<<<<
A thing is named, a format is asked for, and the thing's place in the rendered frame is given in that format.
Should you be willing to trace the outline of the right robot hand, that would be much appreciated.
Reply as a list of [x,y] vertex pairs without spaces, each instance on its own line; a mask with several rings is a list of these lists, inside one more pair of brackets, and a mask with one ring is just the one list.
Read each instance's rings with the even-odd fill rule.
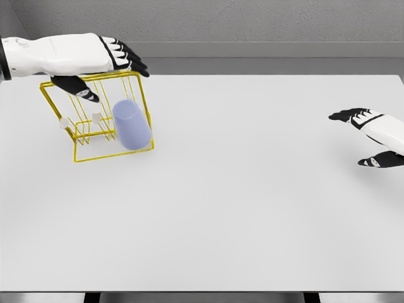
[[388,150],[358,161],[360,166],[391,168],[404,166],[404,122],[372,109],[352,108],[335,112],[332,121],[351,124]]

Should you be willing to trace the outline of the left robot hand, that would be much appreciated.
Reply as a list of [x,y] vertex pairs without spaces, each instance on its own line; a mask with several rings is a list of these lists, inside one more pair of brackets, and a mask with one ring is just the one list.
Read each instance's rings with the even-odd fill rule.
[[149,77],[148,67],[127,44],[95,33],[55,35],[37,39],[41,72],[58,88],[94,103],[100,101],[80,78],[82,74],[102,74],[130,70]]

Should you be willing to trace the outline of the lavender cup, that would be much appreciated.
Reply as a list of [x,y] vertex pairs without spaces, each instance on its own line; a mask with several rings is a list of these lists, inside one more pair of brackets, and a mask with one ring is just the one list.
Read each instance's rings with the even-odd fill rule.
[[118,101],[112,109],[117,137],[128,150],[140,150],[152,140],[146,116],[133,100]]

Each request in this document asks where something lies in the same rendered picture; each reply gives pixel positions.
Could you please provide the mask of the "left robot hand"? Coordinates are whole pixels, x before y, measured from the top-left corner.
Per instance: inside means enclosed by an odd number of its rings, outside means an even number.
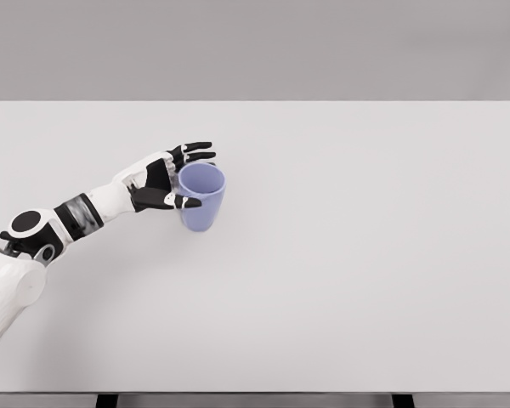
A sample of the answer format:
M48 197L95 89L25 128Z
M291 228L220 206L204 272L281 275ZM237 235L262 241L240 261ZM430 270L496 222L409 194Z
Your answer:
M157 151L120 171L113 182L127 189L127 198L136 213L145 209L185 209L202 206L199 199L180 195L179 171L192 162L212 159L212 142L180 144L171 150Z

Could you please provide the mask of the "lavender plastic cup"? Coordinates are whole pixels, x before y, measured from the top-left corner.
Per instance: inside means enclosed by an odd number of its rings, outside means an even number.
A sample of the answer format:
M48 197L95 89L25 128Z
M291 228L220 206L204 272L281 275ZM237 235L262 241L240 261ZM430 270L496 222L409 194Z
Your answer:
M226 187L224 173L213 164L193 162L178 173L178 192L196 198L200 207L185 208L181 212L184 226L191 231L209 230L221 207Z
>>>>
<<<<
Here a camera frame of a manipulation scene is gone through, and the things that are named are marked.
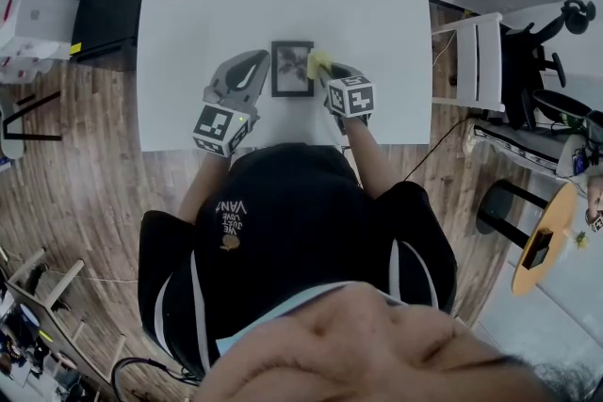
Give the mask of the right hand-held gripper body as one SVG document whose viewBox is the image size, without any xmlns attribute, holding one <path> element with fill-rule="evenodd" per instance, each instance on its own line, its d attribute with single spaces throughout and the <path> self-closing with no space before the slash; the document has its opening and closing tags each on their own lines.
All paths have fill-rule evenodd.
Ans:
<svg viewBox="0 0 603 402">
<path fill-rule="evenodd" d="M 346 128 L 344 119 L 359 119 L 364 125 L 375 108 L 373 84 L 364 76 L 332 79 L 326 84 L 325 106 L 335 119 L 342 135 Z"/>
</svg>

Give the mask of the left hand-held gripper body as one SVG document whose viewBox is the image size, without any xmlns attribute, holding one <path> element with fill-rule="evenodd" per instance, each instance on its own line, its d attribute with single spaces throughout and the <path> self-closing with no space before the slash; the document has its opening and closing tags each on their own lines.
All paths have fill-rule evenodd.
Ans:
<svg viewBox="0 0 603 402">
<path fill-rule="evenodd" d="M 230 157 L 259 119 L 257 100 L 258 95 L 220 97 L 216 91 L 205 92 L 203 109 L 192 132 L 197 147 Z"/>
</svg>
>>>>
<<<<
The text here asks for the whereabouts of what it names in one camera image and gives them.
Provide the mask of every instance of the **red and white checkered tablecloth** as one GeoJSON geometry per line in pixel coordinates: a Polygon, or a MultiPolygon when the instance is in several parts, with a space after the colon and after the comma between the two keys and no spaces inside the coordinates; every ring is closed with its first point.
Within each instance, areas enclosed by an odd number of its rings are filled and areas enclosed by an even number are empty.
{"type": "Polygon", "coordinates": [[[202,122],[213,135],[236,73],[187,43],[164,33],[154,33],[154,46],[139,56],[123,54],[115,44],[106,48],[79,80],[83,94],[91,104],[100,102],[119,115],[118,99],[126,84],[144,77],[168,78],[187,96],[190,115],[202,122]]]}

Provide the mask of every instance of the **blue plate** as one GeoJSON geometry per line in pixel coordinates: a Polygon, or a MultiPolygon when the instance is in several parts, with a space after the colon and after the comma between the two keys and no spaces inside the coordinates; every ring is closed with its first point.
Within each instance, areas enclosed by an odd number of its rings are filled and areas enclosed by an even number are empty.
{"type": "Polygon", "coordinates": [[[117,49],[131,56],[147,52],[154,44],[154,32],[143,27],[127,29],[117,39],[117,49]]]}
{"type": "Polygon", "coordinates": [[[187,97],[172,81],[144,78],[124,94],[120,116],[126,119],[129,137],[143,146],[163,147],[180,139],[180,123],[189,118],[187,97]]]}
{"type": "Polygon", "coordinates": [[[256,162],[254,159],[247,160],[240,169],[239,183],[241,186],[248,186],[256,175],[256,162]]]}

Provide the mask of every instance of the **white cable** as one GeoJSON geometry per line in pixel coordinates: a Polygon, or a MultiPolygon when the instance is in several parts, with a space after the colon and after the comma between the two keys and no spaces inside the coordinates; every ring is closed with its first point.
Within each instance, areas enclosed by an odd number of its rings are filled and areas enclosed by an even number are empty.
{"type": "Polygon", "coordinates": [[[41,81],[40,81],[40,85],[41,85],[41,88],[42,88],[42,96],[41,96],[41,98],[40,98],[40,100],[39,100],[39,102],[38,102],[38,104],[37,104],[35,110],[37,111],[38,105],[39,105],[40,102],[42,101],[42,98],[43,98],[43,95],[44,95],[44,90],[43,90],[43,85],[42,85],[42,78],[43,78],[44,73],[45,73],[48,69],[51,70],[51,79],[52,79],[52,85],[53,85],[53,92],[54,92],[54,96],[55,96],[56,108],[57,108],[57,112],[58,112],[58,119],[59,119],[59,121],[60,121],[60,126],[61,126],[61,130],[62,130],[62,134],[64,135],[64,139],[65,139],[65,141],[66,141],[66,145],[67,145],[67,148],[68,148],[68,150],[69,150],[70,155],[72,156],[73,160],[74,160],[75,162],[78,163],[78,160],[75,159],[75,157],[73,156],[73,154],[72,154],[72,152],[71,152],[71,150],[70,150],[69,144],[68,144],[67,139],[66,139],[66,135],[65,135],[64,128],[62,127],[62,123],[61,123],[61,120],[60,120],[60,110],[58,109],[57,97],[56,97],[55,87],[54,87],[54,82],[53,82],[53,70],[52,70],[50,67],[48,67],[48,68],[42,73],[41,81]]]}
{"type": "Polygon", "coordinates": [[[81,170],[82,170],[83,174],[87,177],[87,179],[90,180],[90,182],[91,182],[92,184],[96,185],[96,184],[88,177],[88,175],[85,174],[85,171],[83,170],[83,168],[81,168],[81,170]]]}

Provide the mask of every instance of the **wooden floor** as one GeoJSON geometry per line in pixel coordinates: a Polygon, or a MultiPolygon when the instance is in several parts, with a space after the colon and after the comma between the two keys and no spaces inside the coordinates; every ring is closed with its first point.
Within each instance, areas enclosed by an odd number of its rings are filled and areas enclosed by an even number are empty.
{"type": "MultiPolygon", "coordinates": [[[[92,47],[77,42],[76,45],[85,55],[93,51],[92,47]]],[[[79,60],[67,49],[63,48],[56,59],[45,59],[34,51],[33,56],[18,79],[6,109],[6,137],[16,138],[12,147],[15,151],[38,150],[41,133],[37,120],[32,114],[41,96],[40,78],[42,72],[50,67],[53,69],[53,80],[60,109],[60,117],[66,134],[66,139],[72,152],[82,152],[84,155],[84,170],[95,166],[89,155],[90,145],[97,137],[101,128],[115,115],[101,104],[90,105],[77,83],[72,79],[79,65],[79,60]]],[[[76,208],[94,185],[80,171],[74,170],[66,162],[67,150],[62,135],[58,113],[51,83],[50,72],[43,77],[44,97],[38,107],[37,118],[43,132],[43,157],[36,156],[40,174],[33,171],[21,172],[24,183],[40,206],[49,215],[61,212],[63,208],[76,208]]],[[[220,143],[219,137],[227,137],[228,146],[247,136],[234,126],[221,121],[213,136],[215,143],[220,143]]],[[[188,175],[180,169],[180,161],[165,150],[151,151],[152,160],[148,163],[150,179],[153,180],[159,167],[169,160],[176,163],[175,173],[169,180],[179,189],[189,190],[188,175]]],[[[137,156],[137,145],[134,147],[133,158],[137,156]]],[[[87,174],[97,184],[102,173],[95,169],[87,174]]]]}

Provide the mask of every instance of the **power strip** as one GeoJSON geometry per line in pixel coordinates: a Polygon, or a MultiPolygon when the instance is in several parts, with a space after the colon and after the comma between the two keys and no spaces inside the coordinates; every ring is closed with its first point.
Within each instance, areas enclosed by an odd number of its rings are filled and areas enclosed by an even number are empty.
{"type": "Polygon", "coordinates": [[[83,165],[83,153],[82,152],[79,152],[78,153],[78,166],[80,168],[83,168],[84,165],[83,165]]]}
>>>>
■ Description of the task
Copy out each line in the preceding records that contains "Could".

■ Exercise solution
Could you please provide the mask of the "left robot hand"? Coordinates are whole pixels, x before y, measured from the top-left corner.
Could you please provide the mask of the "lavender plastic cup"? Coordinates are whole pixels, x before y, measured from the top-left corner.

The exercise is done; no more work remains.